▶ **What to produce**:
Once the line containing "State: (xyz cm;" is found in the entries below, reproduce it and every line after it, stopping at and including the line containing "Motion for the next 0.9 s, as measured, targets"; reproduce nothing else, and keep each line exact.

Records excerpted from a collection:
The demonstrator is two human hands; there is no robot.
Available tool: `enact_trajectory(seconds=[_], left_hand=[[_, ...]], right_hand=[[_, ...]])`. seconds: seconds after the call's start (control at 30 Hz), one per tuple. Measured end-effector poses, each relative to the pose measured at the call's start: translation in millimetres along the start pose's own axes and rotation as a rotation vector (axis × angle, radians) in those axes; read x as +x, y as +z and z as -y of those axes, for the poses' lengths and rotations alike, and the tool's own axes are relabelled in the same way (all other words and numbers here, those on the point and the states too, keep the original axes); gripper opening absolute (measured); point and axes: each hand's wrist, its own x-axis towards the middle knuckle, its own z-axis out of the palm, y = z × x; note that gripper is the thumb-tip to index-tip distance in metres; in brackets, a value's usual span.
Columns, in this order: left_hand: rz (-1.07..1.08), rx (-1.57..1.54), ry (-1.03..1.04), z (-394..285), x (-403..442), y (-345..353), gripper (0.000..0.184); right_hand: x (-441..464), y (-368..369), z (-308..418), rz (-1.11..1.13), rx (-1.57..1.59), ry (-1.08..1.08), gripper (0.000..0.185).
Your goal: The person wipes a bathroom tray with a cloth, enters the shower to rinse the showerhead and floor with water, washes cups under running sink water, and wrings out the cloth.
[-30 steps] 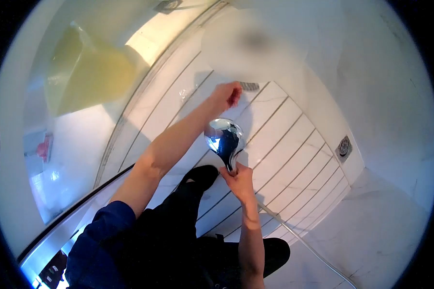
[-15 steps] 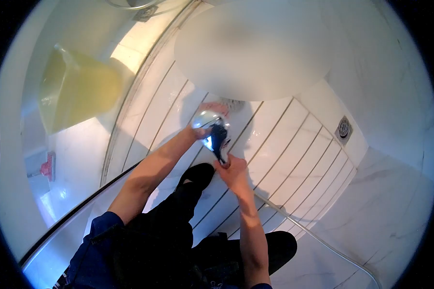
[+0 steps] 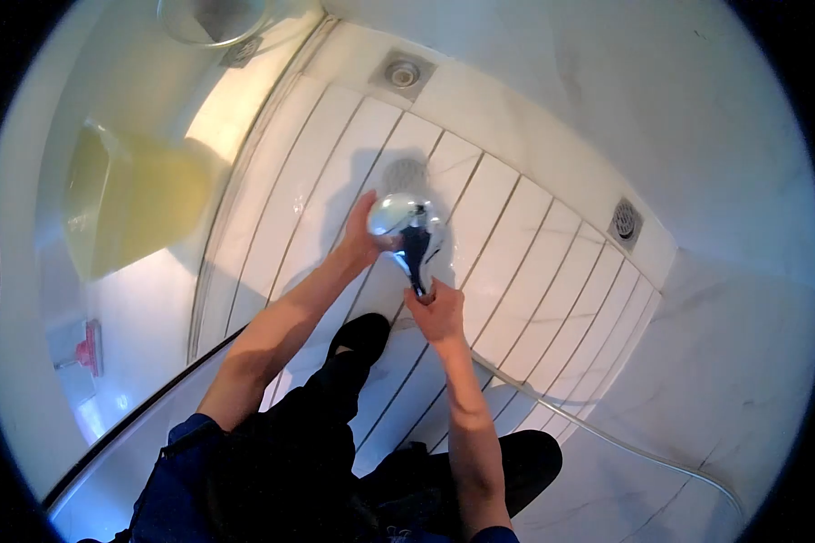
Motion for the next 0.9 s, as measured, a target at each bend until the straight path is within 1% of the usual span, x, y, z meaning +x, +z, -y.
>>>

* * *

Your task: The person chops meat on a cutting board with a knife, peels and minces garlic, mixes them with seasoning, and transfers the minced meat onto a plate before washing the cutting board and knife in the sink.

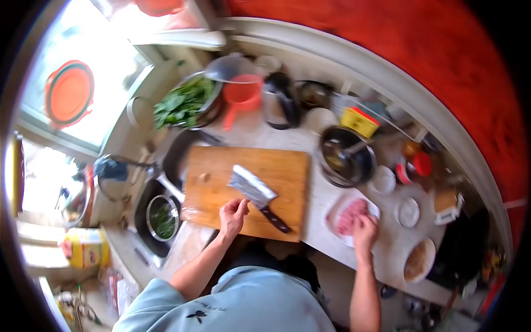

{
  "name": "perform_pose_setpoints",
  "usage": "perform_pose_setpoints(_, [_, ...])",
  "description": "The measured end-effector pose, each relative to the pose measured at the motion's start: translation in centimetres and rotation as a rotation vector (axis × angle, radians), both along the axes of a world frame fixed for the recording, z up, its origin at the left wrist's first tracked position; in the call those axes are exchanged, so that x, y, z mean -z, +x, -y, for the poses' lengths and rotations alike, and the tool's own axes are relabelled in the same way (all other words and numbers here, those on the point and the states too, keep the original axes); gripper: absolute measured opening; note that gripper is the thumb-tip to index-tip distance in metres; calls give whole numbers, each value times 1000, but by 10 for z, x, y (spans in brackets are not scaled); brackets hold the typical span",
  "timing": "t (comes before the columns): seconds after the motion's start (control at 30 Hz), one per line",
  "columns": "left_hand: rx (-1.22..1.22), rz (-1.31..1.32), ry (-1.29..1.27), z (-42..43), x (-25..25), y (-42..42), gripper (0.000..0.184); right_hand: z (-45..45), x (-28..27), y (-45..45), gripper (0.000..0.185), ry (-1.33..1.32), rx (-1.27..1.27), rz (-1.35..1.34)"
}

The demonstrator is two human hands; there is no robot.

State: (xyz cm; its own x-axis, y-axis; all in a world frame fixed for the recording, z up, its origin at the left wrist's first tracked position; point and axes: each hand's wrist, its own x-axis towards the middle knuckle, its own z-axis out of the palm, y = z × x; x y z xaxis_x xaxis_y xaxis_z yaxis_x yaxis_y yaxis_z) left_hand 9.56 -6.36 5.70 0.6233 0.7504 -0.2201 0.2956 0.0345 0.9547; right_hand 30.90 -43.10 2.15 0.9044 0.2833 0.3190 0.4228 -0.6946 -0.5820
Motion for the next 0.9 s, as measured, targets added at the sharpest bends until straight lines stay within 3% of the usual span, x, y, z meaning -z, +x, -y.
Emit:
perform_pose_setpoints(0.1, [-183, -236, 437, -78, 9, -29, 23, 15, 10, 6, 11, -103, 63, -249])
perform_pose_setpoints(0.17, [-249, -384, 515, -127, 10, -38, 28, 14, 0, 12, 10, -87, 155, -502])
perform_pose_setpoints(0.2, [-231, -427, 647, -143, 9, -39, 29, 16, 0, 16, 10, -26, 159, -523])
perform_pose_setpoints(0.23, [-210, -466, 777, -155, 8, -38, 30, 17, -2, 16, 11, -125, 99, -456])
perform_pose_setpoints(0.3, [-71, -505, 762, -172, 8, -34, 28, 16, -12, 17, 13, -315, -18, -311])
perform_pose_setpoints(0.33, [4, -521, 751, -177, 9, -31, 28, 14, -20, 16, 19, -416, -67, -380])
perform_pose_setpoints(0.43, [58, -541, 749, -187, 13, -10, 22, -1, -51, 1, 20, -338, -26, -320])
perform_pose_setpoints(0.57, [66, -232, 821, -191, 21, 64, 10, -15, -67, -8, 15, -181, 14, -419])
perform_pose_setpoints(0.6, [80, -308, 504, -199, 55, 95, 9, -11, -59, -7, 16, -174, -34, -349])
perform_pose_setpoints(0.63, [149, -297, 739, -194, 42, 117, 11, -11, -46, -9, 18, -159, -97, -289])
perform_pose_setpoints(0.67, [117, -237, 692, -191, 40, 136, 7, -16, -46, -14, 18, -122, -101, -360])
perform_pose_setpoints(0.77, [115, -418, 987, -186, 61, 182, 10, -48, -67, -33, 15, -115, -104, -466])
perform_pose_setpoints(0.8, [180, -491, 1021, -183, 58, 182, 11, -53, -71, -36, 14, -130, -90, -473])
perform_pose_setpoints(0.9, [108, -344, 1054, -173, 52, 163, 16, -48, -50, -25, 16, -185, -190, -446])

▶ **Solution to the problem**:
State: (xyz cm; its own x-axis, y-axis; all in a world frame fixed for the recording, z up, its origin at the left wrist's first tracked position; point and axes: each hand's wrist, its own x-axis towards the middle knuckle, its own z-axis out of the palm, y = z × x; x y z xaxis_x xaxis_y xaxis_z yaxis_x yaxis_y yaxis_z) left_hand 9.56 -6.36 5.70 0.6233 0.7504 -0.2201 0.2956 0.0345 0.9547; right_hand 30.90 -43.10 2.15 0.9044 0.2833 0.3190 0.4228 -0.6946 -0.5820
Motion for the next 0.9 s, as measured, targets added at the sharpest bends until straight lines stay within 3% of the usual span, x, y, z meaning -z, +x, -y.

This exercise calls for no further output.